Over the past few years, I’ve observed a noticeable increase in patients coming in with knee-related complaints, particularly runners, gym-goers, and individuals who have recently become more active. I actually see this as a positive shift – more people are prioritising their health and fitness. The issue here is not exercise itself.

  1. 1. Too much, too soon
  2. 2. What women need to watch out for
  3. 3. How to protect your knees during exercise

Too much, too soon

I see this all the time: Many people spend most of the week sitting at a desk, then suddenly ask their bodies to perform at a very high level during the weekend. The body loves consistency, so these big swings in activity can be challenging.

When muscles around the hips, glutes and core aren’t doing their job efficiently, the knees often end up taking on extra workload. That’s why the knees tend to complain first. You don’t need to train every day, but even small amounts of movement throughout the week can make a big difference.

Now let’s talk about running in particular. When someone overdoes running, the tissues around the knee – including cartilage, tendons, muscles and ligaments – may not get sufficient time to recover between sessions.
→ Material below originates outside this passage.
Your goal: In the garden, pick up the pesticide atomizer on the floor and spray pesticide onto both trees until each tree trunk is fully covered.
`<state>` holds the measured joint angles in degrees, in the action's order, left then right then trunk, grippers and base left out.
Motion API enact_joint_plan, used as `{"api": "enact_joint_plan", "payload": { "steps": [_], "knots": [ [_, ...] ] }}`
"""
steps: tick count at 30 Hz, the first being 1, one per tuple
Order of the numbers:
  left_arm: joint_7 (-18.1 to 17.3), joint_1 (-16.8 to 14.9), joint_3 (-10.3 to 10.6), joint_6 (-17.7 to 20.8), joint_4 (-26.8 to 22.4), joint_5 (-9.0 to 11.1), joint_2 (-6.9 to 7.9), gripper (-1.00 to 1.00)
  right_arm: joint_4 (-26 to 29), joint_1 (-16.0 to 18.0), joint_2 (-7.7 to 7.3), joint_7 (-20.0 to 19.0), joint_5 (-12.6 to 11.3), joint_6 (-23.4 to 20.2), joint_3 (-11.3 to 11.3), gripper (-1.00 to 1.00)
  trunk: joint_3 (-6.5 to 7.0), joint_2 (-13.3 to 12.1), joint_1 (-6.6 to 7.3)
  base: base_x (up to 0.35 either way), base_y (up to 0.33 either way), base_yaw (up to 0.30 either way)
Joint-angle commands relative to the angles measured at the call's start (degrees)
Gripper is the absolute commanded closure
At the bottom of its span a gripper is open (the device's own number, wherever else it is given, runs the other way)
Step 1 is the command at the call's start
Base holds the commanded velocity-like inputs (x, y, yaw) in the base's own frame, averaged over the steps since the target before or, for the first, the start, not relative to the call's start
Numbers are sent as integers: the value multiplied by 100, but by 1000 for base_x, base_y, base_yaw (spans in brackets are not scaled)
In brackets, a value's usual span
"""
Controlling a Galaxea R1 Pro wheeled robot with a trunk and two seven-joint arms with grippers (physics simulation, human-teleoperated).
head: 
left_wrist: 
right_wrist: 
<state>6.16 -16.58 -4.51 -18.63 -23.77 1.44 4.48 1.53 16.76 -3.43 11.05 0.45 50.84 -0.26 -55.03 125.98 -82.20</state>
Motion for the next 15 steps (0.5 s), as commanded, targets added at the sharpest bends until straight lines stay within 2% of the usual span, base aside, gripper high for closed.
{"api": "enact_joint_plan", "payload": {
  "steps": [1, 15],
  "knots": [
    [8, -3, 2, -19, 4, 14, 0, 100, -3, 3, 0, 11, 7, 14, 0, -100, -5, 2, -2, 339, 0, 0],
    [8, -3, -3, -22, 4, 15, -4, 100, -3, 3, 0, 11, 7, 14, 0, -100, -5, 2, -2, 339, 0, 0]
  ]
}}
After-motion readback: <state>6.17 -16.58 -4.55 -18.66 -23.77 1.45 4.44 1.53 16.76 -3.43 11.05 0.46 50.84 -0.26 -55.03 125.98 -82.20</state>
Over time, this can lead to irritation, inflammation and pain.

The knee also functions as a key shock absorber with every step. During running, it is exposed to forces several times your body weight, repeated thousands of times in a single session. When load exceeds recovery capacity, stress accumulates in the joint structures.

What women need to watch out for

Women tend to experience certain knee conditions more frequently due to a combination of factors such as anatomy, movement patterns, muscle strength and hormonal changes.

That said, I don’t think women should see knee pain as something that’s bound to happen with age. Many women remain incredibly active well into their 40s, 50s and beyond without significant knee issues. The key is being proactive with strength training, mobility and recovery, rather than waiting until pain develops.

Early signs of knee issues can be surprisingly subtle. Maybe your knees feel stiff when you get up after sitting for a while. Maybe stairs are starting to feel uncomfortable. Or perhaps your knees ache after a run when they never used to.

If the pain keeps coming back, lasts more than a few days, affects your workouts, or starts impacting everyday activities, it’s a good idea to get it checked.

How to protect your knees during exercise

  • Firstly, don’t skip strength training. Strong muscles around the hips and legs help support the knees and improve how forces are absorbed during movement.
  • Secondly, build up gradually. A lot of injuries happen when people suddenly increase their running distance, class frequency or workout intensity.
  • Thirdly, listen to your body. Pain isn’t something you should constantly push through. Small aches and niggles are often your body’s way of asking for a little attention before they become bigger problems.